Carbon sinks are a crucial element of the planet’s relationship to the carbon in the atmosphere. They are negative feedback loops that take and retain more carbon from the atmosphere than they emit, constituting crucial bastions of sustainability that curtail the levels of carbon in the atmosphere.

The government will work closely with Congress in the hopes of gaining the approval to use $9 billion of its climate budget to put the plan into place by the end of the decade.

The focus on carbon sinks is part of the U.S.’s larger effort to reduce emissions to net-zero by the mid 21st century. An official statement from the State Department outlined how the plan will contribute to this goal:

“The United States recognizes that without halting deforestation and restoring forests at scale, we cannot reach net zero emissions by 2050, and we cannot limit warming to 1.5 degrees Celsius. This is not a long-term challenge. It is something we must do immediately, in this critical decade. Forests and other ecosystems could provide as much as one-third of global mitigation by 2030 – by reducing emissions from deforestation and forest degradation and by enhancing the carbon sequestered from the atmosphere through forest restoration. The Plan to Conserve Global Forests: Critical Carbon Sinks has been devised to catalyze even more ambitious global action towards this end.”

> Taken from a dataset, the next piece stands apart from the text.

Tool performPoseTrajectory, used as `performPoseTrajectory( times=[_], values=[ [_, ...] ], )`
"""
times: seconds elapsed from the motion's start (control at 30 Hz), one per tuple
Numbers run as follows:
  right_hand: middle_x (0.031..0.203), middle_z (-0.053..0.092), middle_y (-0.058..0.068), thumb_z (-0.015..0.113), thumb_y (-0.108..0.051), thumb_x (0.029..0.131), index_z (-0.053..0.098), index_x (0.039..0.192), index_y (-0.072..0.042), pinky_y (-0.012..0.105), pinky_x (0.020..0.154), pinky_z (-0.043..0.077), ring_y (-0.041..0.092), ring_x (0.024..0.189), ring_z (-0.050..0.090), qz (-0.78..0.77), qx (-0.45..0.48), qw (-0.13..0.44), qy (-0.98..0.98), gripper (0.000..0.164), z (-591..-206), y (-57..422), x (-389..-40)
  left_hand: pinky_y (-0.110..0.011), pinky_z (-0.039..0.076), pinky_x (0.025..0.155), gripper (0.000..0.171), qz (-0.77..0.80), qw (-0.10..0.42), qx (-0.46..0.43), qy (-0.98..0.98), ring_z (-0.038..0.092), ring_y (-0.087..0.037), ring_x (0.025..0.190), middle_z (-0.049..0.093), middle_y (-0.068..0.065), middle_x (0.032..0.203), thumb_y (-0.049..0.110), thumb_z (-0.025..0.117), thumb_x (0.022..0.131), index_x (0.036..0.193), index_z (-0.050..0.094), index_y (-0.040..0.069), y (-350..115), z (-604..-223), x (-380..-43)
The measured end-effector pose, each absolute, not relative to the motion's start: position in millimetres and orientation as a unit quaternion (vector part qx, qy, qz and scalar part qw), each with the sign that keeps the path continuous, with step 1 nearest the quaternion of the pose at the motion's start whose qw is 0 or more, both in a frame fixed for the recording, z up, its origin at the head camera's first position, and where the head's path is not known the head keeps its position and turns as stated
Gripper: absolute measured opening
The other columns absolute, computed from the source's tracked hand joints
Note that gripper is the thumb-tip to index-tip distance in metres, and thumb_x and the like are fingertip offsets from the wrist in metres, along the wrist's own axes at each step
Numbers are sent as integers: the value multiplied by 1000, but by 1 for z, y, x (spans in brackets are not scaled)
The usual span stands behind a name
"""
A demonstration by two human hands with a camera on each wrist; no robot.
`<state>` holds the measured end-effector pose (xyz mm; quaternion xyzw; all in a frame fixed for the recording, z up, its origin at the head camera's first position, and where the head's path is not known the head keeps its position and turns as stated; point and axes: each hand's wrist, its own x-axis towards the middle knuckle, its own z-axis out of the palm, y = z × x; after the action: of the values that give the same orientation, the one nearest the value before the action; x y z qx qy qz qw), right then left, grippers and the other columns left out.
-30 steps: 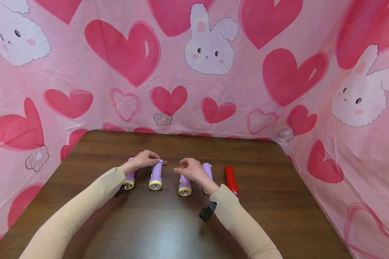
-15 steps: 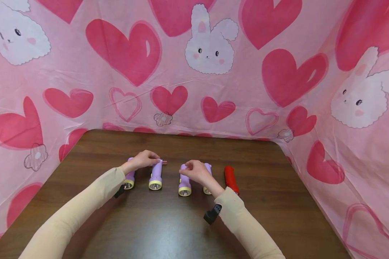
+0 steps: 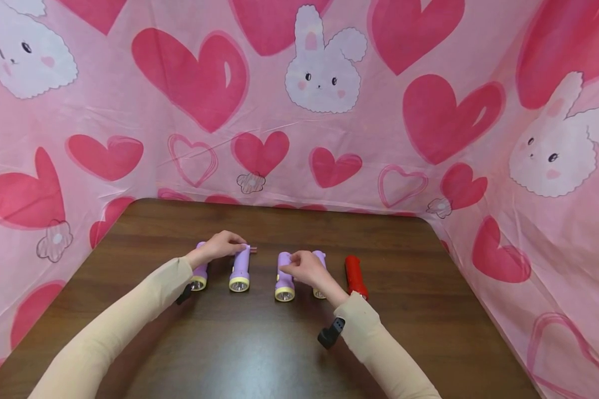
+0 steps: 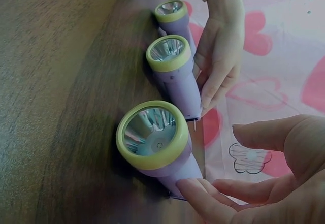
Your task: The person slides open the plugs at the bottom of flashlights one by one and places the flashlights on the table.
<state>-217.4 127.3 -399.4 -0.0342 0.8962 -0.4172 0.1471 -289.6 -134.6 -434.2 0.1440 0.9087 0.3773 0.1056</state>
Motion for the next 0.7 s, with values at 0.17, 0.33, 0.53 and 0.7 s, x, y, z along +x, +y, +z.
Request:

U.S. government’s new plan to protect carbon sinks addresses one of the environment’s most urgent issues: carbon emissions

The issue of carbon emissions has been a central focus of Biden’s presence at the COP26, as the president reminds fellow world leaders of his plan to reduce emissions to net-zero. The pressure to engage with the level of carbon in our planet’s atmosphere is perhaps the most intense it has ever been, as greenhouse gas levels reach historic highs.

The United Nation’s weather agency, the World Meteorological Organization (WMO), said in its annual report last week that greenhouse gas levels in the planet’s atmosphere were at a record high in 2020.

The WMO’s report showed that carbon dioxide levels peaked at 413.2 parts per million in 2020, building at a much higher pace than the yearly average for the past decade, despite a small lull during the beginning of the pandemic’s lockdowns.

Concentrations of carbon dioxide, methane and nitrous oxide – the gases that contribute the most significantly to global warming while also causing catastrophic weather events – were all far above amounts found in the pre-industrial era before 1750, when humans  “started disrupting Earth’s natural equilibrium,” according to the agency.

WMO Secretary-General Petteri Taalas cautioned that the pace at which heat-trapping gases are increasing would lead to elevations in temperature “far in excess” of 1.5C (2.7F) – which is the standard decided on in the 2015 Paris climate agreement.